Siemens Energy und Siemens haben sich auch darauf geeinigt, dass Siemens ein mögliches Ausfallrisiko der Garantien von bis zu einer Milliarde Euro absichert. Hierfür ist unter anderem ein Aktienpaket von fünf Prozent an dem Indien-Geschäft vorgesehen. Siemens wird dem Technologiekonzern keine neuen Garantien gewähren.
Im neuen Geschäftsjahr werden die Probleme bei Siemens Gamesa weiterhin die Entwicklung beeinflussen. Siemens Energy erwartet einen weiteren bereinigten Verlust von rund zwei Milliarden Euro im Windgeschäft aufgrund von Qualitätsproblemen, Anlaufschwierigkeiten und höheren Kosten. Der Verkauf der neuen Landturbine 5.X ist derzeit ausgesetzt, im Offshore-Bereich wird sich das Unternehmen vorerst auf den Hochlauf der Fabriken konzentrieren. Aufträge sollen selektiver angenommen werden. Aufgrund dieser Umstände rechnet Siemens Energy mit niedrigen Auftragseingängen in der Windsparte. Die Gewinnschwelle für Gamesa wird Vorstandschef Christian Bruch erst im Geschäftsjahr 2025/26 sehen.
Trotz der belastenden Situation sieht Bruch "gute Fortschritte" bei Gamesa. Weitere Details sollen am 21. November auf einem Kapitalmarkttag veröffentlicht werden. Dabei wird der Umfang der Geschäfte der Windkraftsparte überprüft werden, wobei sich das Unternehmen auf bestimmte Regionen und Produkte konzentrieren will. Die Windkraft als Ganzes steht jedoch nicht zur Disposition, auch nicht im Onshore-Bereich.
Siemens Energy wies im letzten Geschäftsjahr einen Verlust nach Steuern von knapp 4,6 Milliarden Euro aus, im Vergleich zu einem Minus von 712 Millionen Euro im Vorjahr. Im vierten Geschäftsquartal betrug der Verlust nochmals 870 Millionen Euro. Die restlichen Geschäfte des Unternehmens laufen solide, können die Verluste im Windbereich jedoch nicht ausgleichen.
Der Auftragseingang bei Siemens Energy lag im abgelaufenen Geschäftsjahr bei rund 50 Milliarden Euro, etwa ein Drittel höher als im Vorjahr. Der Auftragsbestand wuchs auf 112 Milliarden Euro an.

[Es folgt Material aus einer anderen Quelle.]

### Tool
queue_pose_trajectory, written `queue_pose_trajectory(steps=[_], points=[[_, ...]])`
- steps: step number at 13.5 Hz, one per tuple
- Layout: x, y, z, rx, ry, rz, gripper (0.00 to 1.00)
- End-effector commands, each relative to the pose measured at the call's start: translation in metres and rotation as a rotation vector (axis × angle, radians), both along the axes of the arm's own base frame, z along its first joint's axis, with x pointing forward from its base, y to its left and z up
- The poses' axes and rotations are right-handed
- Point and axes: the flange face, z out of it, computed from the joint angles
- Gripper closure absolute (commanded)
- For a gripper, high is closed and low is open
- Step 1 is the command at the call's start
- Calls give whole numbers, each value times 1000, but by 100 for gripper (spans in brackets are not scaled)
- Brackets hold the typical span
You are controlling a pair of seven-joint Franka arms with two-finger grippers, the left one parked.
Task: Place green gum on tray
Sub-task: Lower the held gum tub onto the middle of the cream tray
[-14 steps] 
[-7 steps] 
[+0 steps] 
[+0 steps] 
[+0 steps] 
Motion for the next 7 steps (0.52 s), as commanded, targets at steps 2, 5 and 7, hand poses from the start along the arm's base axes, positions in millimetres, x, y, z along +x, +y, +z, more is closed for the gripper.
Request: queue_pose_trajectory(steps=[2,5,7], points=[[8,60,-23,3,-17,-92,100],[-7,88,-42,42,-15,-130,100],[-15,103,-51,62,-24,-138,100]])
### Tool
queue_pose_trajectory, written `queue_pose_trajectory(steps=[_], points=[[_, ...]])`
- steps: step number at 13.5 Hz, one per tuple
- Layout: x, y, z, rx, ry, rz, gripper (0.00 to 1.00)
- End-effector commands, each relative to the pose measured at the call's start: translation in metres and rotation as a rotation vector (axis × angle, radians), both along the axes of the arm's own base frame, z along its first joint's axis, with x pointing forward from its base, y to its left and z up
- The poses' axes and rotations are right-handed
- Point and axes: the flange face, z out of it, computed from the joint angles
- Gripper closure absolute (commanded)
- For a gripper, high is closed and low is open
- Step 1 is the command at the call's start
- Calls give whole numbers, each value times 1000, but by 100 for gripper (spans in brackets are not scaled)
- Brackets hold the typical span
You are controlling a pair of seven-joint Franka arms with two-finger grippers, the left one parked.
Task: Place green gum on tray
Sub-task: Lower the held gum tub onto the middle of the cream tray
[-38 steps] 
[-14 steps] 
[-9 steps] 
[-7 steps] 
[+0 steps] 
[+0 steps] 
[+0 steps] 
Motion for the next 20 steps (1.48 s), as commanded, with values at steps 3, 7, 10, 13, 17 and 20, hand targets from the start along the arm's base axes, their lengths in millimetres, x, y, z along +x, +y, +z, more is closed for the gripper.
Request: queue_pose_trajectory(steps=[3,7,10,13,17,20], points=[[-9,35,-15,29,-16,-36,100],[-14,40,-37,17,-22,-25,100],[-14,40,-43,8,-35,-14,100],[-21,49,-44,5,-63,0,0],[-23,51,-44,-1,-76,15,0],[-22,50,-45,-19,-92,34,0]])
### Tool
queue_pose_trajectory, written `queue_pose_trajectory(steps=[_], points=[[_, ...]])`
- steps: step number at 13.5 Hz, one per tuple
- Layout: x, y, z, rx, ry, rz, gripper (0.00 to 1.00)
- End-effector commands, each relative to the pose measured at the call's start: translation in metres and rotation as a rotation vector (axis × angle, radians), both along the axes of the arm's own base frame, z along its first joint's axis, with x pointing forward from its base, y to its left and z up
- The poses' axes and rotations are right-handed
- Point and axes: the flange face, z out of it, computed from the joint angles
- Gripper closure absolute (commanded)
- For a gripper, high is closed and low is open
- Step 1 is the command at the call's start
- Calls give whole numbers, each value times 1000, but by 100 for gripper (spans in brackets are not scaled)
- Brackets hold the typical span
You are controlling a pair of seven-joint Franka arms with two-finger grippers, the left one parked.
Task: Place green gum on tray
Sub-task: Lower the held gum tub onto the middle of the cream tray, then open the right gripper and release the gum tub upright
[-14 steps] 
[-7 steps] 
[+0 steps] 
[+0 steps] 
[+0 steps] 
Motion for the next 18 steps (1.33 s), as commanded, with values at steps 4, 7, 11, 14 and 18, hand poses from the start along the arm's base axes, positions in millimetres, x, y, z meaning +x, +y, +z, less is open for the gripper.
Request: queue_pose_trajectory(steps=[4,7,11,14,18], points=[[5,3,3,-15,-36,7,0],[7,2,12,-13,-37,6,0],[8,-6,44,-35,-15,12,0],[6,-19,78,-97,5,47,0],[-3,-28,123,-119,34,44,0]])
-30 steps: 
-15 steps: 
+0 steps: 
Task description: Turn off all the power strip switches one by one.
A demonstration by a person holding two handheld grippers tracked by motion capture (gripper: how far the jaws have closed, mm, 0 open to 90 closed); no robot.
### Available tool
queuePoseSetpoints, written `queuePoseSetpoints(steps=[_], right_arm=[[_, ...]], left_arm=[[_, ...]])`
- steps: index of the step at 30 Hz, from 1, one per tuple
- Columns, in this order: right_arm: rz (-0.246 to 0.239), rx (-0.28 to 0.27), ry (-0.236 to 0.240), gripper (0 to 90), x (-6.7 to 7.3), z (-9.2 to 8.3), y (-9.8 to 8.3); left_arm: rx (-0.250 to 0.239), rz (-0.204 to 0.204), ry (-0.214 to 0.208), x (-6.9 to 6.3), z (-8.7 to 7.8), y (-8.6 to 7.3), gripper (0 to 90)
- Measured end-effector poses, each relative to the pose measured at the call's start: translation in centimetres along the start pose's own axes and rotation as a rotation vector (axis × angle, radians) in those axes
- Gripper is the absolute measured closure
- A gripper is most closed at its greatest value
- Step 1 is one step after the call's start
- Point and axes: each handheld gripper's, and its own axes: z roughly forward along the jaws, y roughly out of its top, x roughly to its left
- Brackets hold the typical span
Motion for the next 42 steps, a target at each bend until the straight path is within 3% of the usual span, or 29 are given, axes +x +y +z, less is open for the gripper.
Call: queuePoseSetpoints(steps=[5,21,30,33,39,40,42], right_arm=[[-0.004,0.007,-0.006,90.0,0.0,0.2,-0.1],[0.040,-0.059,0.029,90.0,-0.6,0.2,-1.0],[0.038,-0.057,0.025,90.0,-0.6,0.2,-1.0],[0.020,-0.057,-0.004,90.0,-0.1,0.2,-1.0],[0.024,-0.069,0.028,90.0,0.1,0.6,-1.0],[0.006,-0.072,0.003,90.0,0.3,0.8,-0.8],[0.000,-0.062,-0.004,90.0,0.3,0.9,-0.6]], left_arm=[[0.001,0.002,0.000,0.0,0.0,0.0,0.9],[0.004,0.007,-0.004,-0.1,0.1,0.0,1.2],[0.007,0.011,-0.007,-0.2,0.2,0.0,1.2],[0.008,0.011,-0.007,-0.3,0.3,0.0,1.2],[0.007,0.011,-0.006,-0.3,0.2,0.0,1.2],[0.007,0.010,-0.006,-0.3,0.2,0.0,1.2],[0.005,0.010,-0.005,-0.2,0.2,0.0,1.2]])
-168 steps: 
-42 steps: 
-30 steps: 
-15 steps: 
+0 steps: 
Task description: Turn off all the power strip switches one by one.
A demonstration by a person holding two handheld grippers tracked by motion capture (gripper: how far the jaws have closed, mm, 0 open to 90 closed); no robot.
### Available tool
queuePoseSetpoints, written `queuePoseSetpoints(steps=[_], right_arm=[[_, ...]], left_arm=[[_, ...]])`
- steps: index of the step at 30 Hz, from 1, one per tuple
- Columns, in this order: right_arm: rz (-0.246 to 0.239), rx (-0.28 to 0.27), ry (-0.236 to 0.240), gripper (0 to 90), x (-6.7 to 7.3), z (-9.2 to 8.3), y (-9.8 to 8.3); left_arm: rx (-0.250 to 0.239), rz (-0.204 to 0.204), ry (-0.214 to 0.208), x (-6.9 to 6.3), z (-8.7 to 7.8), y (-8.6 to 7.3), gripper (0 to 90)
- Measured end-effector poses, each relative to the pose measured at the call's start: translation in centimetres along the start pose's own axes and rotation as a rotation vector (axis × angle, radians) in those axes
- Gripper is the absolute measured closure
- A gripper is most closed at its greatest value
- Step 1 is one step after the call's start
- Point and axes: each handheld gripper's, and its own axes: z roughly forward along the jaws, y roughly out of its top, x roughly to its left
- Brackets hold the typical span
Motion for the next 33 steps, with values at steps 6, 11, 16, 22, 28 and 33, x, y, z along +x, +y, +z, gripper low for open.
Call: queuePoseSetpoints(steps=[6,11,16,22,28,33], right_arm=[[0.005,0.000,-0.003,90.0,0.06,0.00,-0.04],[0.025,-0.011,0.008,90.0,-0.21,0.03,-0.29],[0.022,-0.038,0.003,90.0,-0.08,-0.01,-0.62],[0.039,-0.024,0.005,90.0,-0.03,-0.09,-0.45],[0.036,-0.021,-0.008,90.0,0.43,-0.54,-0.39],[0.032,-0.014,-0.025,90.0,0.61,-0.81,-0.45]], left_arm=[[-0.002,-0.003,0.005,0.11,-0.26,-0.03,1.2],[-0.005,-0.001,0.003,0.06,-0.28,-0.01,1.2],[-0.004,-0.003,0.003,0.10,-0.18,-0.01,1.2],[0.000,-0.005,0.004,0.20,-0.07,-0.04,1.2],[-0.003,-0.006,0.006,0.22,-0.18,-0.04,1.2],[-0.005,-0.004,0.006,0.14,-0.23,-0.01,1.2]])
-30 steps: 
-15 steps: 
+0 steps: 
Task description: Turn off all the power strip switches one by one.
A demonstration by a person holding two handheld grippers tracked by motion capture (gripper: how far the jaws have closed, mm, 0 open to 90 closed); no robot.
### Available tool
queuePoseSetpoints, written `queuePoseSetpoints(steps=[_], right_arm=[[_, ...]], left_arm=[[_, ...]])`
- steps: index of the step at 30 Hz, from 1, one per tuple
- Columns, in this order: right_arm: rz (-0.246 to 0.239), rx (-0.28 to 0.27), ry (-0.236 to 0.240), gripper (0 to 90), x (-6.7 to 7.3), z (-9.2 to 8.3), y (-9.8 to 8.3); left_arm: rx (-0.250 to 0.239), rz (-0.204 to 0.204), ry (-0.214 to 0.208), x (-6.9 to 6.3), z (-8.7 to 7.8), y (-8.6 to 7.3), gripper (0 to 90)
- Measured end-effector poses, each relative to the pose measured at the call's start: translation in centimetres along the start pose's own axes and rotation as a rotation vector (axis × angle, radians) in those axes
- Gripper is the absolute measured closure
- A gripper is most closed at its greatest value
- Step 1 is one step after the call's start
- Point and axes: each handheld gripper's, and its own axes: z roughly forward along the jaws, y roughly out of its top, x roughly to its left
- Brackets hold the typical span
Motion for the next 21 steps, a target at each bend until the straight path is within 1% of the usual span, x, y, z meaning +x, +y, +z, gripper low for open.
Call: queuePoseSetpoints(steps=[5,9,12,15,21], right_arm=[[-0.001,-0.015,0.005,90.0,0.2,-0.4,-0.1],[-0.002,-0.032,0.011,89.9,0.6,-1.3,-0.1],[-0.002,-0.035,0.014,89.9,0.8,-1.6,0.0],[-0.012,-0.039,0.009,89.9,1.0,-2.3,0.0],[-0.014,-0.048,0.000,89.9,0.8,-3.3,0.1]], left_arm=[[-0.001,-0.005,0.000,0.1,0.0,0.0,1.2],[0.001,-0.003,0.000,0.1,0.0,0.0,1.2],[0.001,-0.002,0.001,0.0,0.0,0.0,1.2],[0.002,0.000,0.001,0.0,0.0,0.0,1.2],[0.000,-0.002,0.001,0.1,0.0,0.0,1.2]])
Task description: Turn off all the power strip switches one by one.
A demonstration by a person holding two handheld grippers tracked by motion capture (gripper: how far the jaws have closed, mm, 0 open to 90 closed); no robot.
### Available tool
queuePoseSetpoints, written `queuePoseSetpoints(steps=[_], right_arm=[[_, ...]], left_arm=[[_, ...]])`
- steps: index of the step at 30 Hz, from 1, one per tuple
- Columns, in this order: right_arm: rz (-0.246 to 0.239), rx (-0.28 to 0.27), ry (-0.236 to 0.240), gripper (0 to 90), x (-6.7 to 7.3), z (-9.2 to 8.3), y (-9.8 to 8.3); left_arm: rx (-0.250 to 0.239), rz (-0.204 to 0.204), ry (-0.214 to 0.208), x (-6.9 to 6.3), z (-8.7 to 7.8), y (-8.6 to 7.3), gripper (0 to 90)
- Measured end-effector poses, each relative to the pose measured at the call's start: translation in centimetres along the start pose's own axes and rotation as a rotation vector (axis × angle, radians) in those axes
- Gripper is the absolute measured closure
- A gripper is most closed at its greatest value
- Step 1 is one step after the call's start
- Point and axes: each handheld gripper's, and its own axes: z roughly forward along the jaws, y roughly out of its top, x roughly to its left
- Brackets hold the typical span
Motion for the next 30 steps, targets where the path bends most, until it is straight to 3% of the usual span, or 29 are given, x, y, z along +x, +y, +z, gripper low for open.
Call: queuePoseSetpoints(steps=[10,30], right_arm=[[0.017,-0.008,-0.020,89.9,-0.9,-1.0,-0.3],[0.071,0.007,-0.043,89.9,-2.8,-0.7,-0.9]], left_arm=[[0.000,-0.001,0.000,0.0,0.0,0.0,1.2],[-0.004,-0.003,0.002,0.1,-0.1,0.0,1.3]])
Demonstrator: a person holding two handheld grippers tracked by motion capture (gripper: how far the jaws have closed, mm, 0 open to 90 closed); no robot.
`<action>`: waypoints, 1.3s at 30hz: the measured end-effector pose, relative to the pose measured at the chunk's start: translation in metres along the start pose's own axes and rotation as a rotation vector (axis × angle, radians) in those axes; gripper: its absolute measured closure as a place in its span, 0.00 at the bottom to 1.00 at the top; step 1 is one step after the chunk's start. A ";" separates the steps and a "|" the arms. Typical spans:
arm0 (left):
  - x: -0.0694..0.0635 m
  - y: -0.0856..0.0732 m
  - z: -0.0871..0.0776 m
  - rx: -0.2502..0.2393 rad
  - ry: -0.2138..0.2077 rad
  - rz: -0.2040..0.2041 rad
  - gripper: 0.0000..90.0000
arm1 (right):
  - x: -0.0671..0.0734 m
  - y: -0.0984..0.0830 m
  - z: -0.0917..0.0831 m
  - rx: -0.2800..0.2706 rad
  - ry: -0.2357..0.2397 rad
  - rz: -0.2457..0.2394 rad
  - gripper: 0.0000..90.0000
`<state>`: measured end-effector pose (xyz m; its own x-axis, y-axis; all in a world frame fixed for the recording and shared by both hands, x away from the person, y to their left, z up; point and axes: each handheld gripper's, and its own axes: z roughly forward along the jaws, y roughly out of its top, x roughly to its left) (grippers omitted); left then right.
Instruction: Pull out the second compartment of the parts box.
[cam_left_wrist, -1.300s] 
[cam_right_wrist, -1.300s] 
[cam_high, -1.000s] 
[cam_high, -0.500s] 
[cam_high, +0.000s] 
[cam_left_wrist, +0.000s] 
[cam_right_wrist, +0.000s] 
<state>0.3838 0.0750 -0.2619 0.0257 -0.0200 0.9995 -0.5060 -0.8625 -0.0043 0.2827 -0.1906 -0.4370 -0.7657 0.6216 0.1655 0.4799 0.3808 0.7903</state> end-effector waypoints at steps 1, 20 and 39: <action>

Für das neue Geschäftsjahr erwartet Siemens Energy durch den Verkauf von Geschäftsteilen einen Mittelzufluss von 2,5 Milliarden bis 3,0 Milliarden Euro und einen Gewinn nach Steuern von bis zu einer Milliarde Euro. Die bereinigte Ergebnismarge soll bei minus zwei bis plus einem Prozent liegen. Bis 2025/26 strebt das Unternehmen Verbesserungen an und peilt eine Ergebnismarge von fünf bis sieben Prozent an.
Analyst Simon Toennessen von Jefferies äußerte Kritik am Ausblick des laufenden Geschäftsjahres, insbesondere in Bezug auf Marge und Mittelflüsse. Hingegen sieht Philip Buller von Berenberg positive Anzeichen bei Gamesa und glaubt, dass der Höhepunkt der Verluste und negativen Schlagzeilen hinter dem Unternehmen liegt.